Exercise objective
The full set of records must be returned exactly, character for character.

[[ Dataset extract, beginning ]]

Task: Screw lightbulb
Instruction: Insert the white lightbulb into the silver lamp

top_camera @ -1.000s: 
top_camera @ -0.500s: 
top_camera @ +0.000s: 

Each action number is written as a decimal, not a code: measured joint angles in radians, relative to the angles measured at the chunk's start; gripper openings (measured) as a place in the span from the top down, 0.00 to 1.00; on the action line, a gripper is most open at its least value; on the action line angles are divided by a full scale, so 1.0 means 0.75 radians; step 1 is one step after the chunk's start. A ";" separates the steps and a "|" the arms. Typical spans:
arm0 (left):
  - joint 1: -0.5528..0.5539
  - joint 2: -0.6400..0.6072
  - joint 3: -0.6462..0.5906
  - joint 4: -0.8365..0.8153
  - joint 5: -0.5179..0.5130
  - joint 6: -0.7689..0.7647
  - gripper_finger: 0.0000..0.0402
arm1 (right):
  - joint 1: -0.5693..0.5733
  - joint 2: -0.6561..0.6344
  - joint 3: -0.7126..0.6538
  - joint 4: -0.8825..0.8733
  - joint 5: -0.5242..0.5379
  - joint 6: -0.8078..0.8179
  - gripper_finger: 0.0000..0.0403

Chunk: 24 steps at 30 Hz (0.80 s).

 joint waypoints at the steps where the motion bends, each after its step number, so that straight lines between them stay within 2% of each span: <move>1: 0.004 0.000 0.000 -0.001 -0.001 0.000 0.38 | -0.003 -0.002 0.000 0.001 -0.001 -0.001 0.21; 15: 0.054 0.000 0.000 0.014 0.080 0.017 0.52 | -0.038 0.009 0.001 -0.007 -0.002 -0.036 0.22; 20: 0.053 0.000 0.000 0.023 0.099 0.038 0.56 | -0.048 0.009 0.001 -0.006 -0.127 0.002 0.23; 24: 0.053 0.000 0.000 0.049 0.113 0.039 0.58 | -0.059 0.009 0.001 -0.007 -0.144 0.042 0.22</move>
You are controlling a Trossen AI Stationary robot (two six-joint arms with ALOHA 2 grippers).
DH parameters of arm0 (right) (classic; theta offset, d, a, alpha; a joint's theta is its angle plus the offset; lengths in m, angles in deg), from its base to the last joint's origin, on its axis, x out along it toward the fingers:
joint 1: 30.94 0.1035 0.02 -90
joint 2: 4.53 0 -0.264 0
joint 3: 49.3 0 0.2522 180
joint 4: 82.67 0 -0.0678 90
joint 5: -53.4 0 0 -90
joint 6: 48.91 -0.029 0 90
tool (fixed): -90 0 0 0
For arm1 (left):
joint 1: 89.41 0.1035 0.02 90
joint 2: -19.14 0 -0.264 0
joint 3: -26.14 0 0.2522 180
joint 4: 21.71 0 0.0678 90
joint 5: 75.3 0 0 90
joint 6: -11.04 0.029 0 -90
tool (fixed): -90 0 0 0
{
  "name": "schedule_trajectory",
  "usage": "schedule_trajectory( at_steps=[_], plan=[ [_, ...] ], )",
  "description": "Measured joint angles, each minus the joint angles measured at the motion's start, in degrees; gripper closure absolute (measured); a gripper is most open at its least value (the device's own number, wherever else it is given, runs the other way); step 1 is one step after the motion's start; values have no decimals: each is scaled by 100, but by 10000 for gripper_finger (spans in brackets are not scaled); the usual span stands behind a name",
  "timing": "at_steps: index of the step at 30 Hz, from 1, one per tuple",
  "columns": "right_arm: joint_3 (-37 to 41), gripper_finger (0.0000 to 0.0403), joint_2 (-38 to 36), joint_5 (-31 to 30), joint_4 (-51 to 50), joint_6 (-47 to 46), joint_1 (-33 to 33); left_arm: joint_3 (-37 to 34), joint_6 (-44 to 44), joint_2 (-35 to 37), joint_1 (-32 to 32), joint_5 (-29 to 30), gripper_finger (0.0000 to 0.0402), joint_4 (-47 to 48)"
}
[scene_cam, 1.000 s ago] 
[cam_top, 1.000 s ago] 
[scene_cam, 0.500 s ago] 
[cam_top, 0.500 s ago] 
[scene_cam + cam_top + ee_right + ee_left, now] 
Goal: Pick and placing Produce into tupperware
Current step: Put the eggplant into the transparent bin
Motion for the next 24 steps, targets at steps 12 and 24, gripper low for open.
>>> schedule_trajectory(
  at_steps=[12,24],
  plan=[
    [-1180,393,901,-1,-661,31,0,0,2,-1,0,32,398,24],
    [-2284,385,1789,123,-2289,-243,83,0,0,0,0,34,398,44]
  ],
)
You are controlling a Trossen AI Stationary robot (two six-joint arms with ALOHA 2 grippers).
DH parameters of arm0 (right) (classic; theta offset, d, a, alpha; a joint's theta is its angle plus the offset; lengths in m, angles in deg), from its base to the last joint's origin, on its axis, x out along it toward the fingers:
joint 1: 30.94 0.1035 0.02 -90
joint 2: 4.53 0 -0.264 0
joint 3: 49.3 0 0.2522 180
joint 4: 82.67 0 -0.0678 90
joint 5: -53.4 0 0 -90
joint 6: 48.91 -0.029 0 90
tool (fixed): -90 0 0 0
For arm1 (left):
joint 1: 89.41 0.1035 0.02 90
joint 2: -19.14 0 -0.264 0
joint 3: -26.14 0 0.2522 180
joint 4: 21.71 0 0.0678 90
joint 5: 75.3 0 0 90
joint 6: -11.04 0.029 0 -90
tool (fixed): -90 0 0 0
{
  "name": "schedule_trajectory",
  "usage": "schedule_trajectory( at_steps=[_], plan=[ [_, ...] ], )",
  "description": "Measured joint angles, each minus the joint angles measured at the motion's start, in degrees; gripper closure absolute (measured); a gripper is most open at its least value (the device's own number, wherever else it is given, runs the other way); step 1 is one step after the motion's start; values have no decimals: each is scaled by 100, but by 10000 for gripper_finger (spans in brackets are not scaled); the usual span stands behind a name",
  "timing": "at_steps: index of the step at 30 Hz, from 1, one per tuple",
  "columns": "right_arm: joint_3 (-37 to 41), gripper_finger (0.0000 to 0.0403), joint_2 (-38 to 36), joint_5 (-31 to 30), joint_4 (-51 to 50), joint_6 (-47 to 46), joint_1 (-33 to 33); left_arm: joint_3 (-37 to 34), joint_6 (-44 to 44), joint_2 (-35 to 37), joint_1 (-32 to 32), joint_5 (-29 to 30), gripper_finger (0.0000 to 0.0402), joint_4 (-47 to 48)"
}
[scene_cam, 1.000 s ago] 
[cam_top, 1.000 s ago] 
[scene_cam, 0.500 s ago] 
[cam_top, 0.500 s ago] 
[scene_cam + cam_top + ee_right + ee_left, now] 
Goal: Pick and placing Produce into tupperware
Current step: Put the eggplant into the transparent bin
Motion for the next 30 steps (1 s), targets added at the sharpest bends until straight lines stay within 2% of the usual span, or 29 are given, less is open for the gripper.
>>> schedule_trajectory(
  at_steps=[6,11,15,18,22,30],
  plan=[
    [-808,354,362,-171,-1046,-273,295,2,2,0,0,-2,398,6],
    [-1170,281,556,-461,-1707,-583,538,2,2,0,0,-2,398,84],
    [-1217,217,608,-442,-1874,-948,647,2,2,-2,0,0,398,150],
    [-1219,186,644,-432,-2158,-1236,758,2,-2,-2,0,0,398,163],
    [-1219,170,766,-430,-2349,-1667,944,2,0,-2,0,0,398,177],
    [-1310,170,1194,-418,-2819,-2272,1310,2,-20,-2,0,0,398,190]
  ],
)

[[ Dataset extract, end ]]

Your response
Task: Screw lightbulb
Instruction: Insert the white lightbulb into the silver lamp

top_camera @ -1.000s: 
top_camera @ -0.500s: 
top_camera @ +0.000s: 

Each action number is written as a decimal, not a code: measured joint angles in radians, relative to the angles measured at the chunk's start; gripper openings (measured) as a place in the span from the top down, 0.00 to 1.00; on the action line, a gripper is most open at its least value; on the action line angles are divided by a full scale, so 1.0 means 0.75 radians; step 1 is one step after the chunk's start. A ";" separates the steps and a "|" the arms. Typical spans:
arm0 (left):
  - joint 1: -0.5528..0.5539
  - joint 2: -0.6400..0.6072
  - joint 3: -0.6462..0.5906
  - joint 4: -0.8365..0.8153
  - joint 5: -0.5179..0.5130
  - joint 6: -0.7689..0.7647
  - gripper_finger: 0.0000..0.0402
arm1 (right):
  - joint 1: -0.5693..0.5733
  - joint 2: -0.6561..0.6344
  - joint 3: -0.7126..0.6538
  - joint 4: -0.8825..0.8733
  - joint 5: -0.5242..0.5379
  - joint 6: -0.8078..0.8179
  - gripper_finger: 0.0000..0.0403

Chunk: 24 steps at 30 Hz (0.80 s).

 joint waypoints at the steps where the motion bends, each after its step number, so that straight lines between them stay within 2% of each span: <move>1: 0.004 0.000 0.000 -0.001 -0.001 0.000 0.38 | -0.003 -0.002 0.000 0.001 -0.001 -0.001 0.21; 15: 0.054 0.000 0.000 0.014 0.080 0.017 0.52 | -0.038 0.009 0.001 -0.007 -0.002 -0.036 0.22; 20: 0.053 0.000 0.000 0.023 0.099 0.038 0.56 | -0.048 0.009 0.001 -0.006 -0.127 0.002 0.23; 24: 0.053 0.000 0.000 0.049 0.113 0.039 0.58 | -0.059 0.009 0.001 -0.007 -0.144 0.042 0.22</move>
You are controlling a Trossen AI Stationary robot (two six-joint arms with ALOHA 2 grippers).
DH parameters of arm0 (right) (classic; theta offset, d, a, alpha; a joint's theta is its angle plus the offset; lengths in m, angles in deg), from its base to the last joint's origin, on its axis, x out along it toward the fingers:
joint 1: 30.94 0.1035 0.02 -90
joint 2: 4.53 0 -0.264 0
joint 3: 49.3 0 0.2522 180
joint 4: 82.67 0 -0.0678 90
joint 5: -53.4 0 0 -90
joint 6: 48.91 -0.029 0 90
tool (fixed): -90 0 0 0
For arm1 (left):
joint 1: 89.41 0.1035 0.02 90
joint 2: -19.14 0 -0.264 0
joint 3: -26.14 0 0.2522 180
joint 4: 21.71 0 0.0678 90
joint 5: 75.3 0 0 90
joint 6: -11.04 0.029 0 -90
tool (fixed): -90 0 0 0
{
  "name": "schedule_trajectory",
  "usage": "schedule_trajectory( at_steps=[_], plan=[ [_, ...] ], )",
  "description": "Measured joint angles, each minus the joint angles measured at the motion's start, in degrees; gripper closure absolute (measured); a gripper is most open at its least value (the device's own number, wherever else it is given, runs the other way); step 1 is one step after the motion's start; values have no decimals: each is scaled by 100, but by 10000 for gripper_finger (spans in brackets are not scaled); the usual span stands behind a name",
  "timing": "at_steps: index of the step at 30 Hz, from 1, one per tuple",
  "columns": "right_arm: joint_3 (-37 to 41), gripper_finger (0.0000 to 0.0403), joint_2 (-38 to 36), joint_5 (-31 to 30), joint_4 (-51 to 50), joint_6 (-47 to 46), joint_1 (-33 to 33); left_arm: joint_3 (-37 to 34), joint_6 (-44 to 44), joint_2 (-35 to 37), joint_1 (-32 to 32), joint_5 (-29 to 30), gripper_finger (0.0000 to 0.0402), joint_4 (-47 to 48)"
}
[scene_cam, 1.000 s ago] 
[cam_top, 1.000 s ago] 
[scene_cam, 0.500 s ago] 
[cam_top, 0.500 s ago] 
[scene_cam + cam_top + ee_right + ee_left, now] 
Goal: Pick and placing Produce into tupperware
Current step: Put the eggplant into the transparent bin
Motion for the next 24 steps, targets at steps 12 and 24, gripper low for open.
>>> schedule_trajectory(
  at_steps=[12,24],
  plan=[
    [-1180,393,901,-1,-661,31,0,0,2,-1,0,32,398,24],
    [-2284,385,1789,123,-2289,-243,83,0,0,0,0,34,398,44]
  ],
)
You are controlling a Trossen AI Stationary robot (two six-joint arms with ALOHA 2 grippers).
DH parameters of arm0 (right) (classic; theta offset, d, a, alpha; a joint's theta is its angle plus the offset; lengths in m, angles in deg), from its base to the last joint's origin, on its axis, x out along it toward the fingers:
joint 1: 30.94 0.1035 0.02 -90
joint 2: 4.53 0 -0.264 0
joint 3: 49.3 0 0.2522 180
joint 4: 82.67 0 -0.0678 90
joint 5: -53.4 0 0 -90
joint 6: 48.91 -0.029 0 90
tool (fixed): -90 0 0 0
For arm1 (left):
joint 1: 89.41 0.1035 0.02 90
joint 2: -19.14 0 -0.264 0
joint 3: -26.14 0 0.2522 180
joint 4: 21.71 0 0.0678 90
joint 5: 75.3 0 0 90
joint 6: -11.04 0.029 0 -90
tool (fixed): -90 0 0 0
{
  "name": "schedule_trajectory",
  "usage": "schedule_trajectory( at_steps=[_], plan=[ [_, ...] ], )",
  "description": "Measured joint angles, each minus the joint angles measured at the motion's start, in degrees; gripper closure absolute (measured); a gripper is most open at its least value (the device's own number, wherever else it is given, runs the other way); step 1 is one step after the motion's start; values have no decimals: each is scaled by 100, but by 10000 for gripper_finger (spans in brackets are not scaled); the usual span stands behind a name",
  "timing": "at_steps: index of the step at 30 Hz, from 1, one per tuple",
  "columns": "right_arm: joint_3 (-37 to 41), gripper_finger (0.0000 to 0.0403), joint_2 (-38 to 36), joint_5 (-31 to 30), joint_4 (-51 to 50), joint_6 (-47 to 46), joint_1 (-33 to 33); left_arm: joint_3 (-37 to 34), joint_6 (-44 to 44), joint_2 (-35 to 37), joint_1 (-32 to 32), joint_5 (-29 to 30), gripper_finger (0.0000 to 0.0402), joint_4 (-47 to 48)"
}
[scene_cam, 1.000 s ago] 
[cam_top, 1.000 s ago] 
[scene_cam, 0.500 s ago] 
[cam_top, 0.500 s ago] 
[scene_cam + cam_top + ee_right + ee_left, now] 
Goal: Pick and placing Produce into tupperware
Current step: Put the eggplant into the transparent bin
Motion for the next 30 steps (1 s), targets added at the sharpest bends until straight lines stay within 2% of the usual span, or 29 are given, less is open for the gripper.
>>> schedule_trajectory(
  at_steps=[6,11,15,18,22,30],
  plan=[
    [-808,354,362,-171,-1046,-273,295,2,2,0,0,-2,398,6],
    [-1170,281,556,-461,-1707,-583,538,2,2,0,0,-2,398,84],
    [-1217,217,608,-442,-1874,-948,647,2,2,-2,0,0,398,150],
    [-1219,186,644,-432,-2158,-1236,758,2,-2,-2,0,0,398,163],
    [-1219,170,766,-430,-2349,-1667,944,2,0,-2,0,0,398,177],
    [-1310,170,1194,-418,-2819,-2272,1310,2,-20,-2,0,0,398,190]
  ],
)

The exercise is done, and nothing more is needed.